Work request
Read through the data and report every line in which the word "rendered" occurs.

Exercise materials
━━━━━━━━━━━━━━━━━━━━━━━━━━━━━━

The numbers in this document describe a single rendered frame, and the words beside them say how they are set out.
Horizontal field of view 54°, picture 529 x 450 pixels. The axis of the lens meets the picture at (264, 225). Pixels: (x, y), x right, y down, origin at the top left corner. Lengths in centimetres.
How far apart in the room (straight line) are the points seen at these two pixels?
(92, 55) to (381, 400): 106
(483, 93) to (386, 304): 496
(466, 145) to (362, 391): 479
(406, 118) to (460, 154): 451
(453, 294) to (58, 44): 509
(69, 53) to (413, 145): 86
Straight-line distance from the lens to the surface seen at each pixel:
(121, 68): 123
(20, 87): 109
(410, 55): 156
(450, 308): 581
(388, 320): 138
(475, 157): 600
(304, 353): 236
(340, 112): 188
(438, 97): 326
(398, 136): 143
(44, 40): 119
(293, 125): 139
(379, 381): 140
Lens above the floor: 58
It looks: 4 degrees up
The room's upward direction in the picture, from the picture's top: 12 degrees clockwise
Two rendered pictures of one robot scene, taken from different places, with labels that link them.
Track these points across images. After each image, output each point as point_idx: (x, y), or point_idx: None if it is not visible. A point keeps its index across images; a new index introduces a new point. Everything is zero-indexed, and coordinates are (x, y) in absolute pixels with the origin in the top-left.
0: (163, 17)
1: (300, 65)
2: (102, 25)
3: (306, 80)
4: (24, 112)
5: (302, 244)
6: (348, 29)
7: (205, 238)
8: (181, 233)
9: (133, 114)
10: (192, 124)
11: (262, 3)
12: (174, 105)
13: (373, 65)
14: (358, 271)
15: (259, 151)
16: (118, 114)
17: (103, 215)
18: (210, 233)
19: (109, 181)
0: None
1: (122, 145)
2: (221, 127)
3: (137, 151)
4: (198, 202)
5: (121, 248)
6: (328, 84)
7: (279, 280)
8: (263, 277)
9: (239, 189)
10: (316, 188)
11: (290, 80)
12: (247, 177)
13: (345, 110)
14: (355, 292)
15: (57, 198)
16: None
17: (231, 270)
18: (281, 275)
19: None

━━━━━━━━━━━━━━━━━━━━━━━━━━━━━━

Output
The numbers in this document describe a single rendered frame, and the words beside them say how they are set out.
Two rendered pictures of one robot scene, taken from different places, with labels that link them.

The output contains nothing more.